***** SOURCE DATA *****
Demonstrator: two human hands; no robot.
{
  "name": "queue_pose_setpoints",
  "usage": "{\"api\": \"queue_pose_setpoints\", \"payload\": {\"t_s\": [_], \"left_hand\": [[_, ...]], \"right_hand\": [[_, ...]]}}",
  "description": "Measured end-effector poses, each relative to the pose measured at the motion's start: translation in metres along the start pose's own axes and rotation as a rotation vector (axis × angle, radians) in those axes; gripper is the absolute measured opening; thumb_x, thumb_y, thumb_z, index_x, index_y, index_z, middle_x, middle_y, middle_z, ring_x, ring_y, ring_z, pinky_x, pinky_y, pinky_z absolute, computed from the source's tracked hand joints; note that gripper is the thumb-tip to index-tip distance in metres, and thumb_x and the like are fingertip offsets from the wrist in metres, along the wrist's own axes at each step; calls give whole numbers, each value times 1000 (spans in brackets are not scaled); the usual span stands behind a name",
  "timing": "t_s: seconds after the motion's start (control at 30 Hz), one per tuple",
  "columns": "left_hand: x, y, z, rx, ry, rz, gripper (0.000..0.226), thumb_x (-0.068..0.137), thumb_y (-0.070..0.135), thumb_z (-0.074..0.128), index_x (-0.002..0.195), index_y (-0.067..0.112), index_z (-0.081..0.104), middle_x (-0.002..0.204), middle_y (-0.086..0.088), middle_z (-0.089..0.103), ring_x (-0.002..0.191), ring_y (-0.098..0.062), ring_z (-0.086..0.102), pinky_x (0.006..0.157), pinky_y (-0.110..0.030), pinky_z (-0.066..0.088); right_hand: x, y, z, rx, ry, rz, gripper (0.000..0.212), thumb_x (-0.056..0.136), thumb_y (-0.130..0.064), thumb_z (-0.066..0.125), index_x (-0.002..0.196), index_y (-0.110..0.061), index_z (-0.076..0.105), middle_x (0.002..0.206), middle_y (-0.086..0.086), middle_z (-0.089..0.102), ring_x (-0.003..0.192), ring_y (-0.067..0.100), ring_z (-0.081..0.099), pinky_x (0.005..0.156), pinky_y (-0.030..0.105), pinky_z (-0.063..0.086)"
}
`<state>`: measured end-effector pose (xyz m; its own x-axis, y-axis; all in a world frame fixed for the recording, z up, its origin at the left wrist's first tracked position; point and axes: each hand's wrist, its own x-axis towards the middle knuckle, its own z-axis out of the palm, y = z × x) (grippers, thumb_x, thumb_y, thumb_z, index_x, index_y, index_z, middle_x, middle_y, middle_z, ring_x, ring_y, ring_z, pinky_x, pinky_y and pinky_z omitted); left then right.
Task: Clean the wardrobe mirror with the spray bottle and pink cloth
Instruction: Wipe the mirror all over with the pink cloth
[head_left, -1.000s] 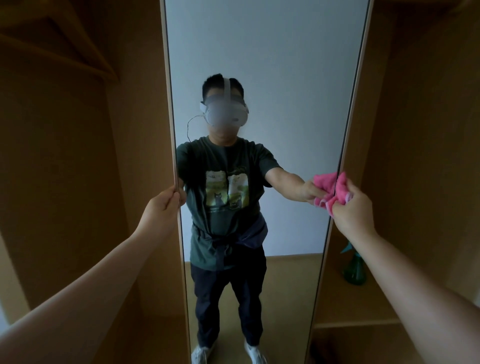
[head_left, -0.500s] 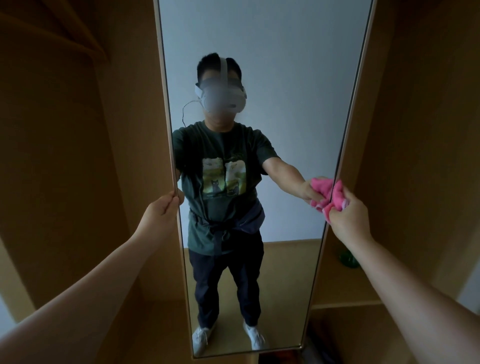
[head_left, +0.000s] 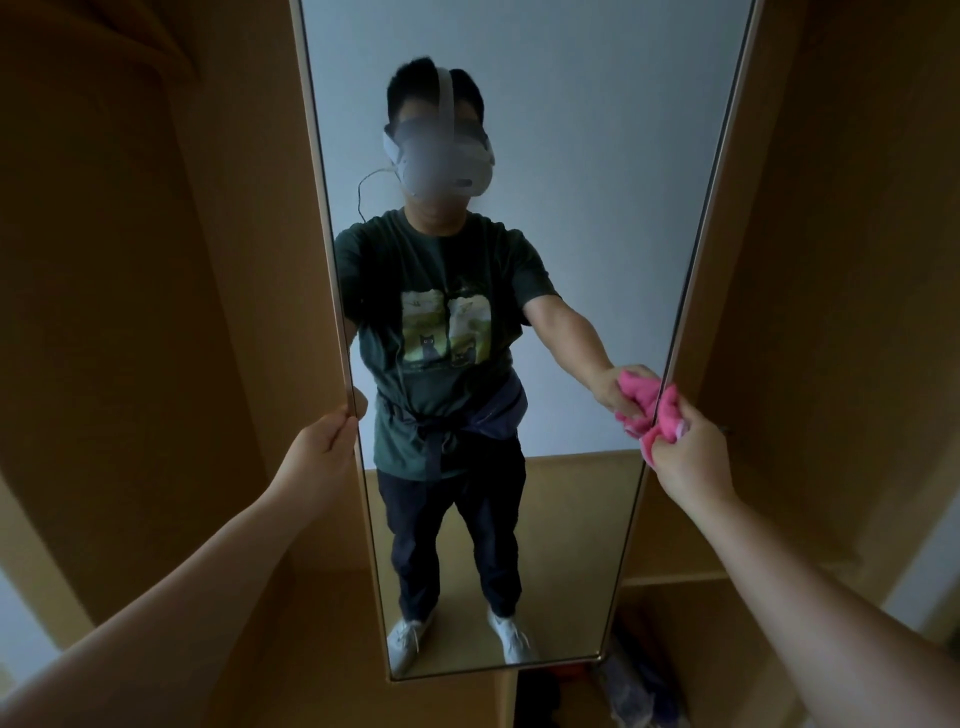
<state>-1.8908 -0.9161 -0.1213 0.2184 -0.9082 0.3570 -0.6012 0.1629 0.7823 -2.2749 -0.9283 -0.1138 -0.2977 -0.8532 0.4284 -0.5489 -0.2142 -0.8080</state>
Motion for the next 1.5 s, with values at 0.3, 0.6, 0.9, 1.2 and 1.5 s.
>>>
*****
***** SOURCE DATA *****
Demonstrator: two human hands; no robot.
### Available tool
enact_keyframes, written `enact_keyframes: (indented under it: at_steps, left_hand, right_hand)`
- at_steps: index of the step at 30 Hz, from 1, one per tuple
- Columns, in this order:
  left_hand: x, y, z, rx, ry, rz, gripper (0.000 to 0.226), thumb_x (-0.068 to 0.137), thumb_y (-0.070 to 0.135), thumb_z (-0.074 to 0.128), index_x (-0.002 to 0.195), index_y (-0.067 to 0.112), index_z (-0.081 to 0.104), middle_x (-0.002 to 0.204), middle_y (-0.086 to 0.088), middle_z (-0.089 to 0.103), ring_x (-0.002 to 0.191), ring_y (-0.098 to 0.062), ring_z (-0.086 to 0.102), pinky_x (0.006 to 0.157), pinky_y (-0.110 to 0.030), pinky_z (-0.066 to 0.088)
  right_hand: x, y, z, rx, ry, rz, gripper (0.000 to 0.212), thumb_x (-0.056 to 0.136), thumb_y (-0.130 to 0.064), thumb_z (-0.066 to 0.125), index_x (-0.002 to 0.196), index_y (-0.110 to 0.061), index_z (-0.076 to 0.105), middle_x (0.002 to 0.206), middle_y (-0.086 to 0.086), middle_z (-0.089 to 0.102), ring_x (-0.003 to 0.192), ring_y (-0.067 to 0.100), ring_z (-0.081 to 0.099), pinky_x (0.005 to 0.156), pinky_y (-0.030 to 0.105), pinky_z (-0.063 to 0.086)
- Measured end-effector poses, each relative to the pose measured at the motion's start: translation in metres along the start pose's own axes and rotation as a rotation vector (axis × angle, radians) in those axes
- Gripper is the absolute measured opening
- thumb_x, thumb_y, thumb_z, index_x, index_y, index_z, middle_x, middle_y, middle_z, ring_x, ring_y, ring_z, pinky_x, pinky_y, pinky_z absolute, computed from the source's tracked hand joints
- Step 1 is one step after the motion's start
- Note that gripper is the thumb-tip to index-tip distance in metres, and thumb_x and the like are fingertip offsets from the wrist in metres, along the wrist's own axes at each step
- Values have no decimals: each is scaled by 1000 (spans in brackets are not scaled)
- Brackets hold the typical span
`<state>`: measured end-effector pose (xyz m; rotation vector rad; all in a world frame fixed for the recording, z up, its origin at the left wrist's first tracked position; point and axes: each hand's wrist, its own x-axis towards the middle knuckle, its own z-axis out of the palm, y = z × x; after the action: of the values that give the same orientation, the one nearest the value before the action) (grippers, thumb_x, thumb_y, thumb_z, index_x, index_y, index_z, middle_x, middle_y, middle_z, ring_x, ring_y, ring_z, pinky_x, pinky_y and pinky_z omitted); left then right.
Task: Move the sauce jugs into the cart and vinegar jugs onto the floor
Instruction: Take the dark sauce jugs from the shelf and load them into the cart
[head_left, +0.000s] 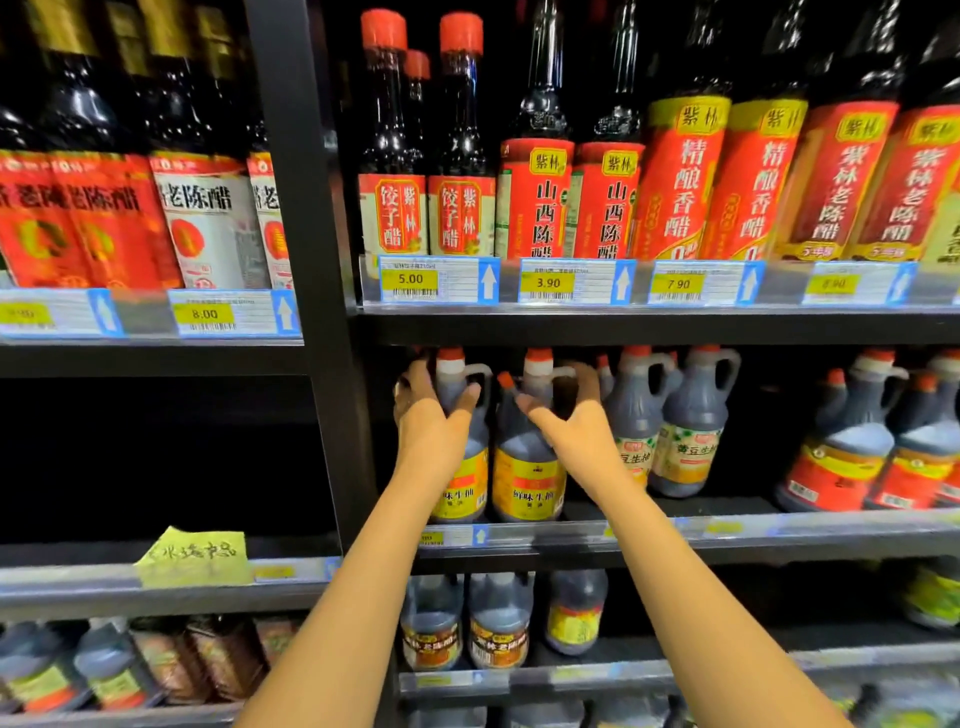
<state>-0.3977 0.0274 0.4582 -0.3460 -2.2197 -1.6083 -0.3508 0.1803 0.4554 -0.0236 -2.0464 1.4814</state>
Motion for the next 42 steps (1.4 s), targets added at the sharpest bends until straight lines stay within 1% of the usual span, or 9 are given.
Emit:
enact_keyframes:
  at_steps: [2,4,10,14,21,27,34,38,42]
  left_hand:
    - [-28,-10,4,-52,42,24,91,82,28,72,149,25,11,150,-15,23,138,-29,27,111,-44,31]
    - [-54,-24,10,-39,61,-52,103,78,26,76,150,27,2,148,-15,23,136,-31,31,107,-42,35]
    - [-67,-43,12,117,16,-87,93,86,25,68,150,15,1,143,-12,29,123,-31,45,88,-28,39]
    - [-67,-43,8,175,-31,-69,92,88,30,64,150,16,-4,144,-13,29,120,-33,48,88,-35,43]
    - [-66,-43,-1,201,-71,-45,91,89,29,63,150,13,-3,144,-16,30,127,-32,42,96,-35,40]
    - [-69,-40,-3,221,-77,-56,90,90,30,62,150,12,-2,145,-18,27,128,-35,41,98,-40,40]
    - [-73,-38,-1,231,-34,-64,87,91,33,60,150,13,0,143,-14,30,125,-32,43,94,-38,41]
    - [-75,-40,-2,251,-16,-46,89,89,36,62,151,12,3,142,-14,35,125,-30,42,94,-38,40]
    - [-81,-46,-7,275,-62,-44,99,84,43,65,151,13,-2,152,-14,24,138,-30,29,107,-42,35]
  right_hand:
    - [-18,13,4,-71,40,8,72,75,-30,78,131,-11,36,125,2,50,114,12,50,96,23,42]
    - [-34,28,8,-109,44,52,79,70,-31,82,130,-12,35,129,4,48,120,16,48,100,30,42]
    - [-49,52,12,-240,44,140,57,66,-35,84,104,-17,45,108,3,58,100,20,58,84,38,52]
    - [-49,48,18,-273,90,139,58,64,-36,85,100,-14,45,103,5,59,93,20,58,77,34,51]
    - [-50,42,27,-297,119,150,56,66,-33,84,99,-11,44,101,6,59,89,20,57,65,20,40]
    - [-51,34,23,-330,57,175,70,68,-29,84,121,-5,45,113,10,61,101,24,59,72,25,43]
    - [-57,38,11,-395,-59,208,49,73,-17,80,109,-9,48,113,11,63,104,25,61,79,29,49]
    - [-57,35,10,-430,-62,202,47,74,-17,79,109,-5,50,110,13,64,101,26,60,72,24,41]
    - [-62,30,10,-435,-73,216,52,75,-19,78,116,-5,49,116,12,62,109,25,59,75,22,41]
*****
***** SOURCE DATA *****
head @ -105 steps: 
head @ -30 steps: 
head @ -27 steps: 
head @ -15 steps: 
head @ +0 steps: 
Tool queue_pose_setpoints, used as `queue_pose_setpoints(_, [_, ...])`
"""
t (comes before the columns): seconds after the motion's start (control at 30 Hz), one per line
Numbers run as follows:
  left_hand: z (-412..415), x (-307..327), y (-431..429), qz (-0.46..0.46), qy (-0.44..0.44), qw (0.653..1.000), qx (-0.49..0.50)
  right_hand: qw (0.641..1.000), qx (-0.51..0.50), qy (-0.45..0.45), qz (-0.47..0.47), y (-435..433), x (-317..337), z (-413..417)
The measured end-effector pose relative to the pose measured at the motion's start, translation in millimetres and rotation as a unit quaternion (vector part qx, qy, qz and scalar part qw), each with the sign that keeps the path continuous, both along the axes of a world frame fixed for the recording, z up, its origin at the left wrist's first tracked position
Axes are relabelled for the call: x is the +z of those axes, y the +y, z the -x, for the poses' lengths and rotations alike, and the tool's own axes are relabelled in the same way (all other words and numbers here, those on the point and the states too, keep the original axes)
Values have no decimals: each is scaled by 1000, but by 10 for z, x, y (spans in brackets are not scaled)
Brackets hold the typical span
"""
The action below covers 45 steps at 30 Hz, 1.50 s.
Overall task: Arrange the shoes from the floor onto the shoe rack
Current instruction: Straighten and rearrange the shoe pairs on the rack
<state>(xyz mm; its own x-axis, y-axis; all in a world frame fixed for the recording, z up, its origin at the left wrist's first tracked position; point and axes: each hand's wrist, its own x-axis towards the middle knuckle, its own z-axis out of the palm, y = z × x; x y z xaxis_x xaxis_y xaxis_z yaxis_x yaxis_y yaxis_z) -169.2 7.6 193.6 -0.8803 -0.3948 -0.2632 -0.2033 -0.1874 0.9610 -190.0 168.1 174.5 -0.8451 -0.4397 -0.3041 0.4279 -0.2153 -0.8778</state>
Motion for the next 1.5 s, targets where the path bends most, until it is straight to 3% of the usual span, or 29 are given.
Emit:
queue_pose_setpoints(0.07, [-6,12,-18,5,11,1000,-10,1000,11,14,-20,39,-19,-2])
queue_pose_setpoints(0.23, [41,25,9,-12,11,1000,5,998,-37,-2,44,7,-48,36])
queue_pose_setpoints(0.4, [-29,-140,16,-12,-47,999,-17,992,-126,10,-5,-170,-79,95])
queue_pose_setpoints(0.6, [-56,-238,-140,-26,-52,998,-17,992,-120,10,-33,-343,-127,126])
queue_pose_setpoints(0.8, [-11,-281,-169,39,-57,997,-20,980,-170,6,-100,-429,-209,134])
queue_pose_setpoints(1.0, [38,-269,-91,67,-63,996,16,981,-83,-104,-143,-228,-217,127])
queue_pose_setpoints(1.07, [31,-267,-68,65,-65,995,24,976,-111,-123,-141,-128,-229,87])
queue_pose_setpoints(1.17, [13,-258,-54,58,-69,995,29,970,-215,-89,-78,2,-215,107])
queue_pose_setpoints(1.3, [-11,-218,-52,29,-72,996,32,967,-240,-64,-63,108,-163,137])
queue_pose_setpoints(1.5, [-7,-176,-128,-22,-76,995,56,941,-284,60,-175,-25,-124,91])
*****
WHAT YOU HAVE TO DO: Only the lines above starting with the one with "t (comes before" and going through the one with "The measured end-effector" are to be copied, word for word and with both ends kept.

RESPONSE AREA:
t (comes before the columns): seconds after the motion's start (control at 30 Hz), one per line
Numbers run as follows:
  left_hand: z (-412..415), x (-307..327), y (-431..429), qz (-0.46..0.46), qy (-0.44..0.44), qw (0.653..1.000), qx (-0.49..0.50)
  right_hand: qw (0.641..1.000), qx (-0.51..0.50), qy (-0.45..0.45), qz (-0.47..0.47), y (-435..433), x (-317..337), z (-413..417)
The measured end-effector pose relative to the pose measured at the motion's start, translation in millimetres and rotation as a unit quaternion (vector part qx, qy, qz and scalar part qw), each with the sign that keeps the path continuous, both along the axes of a world frame fixed for the recording, z up, its origin at the left wrist's first tracked position

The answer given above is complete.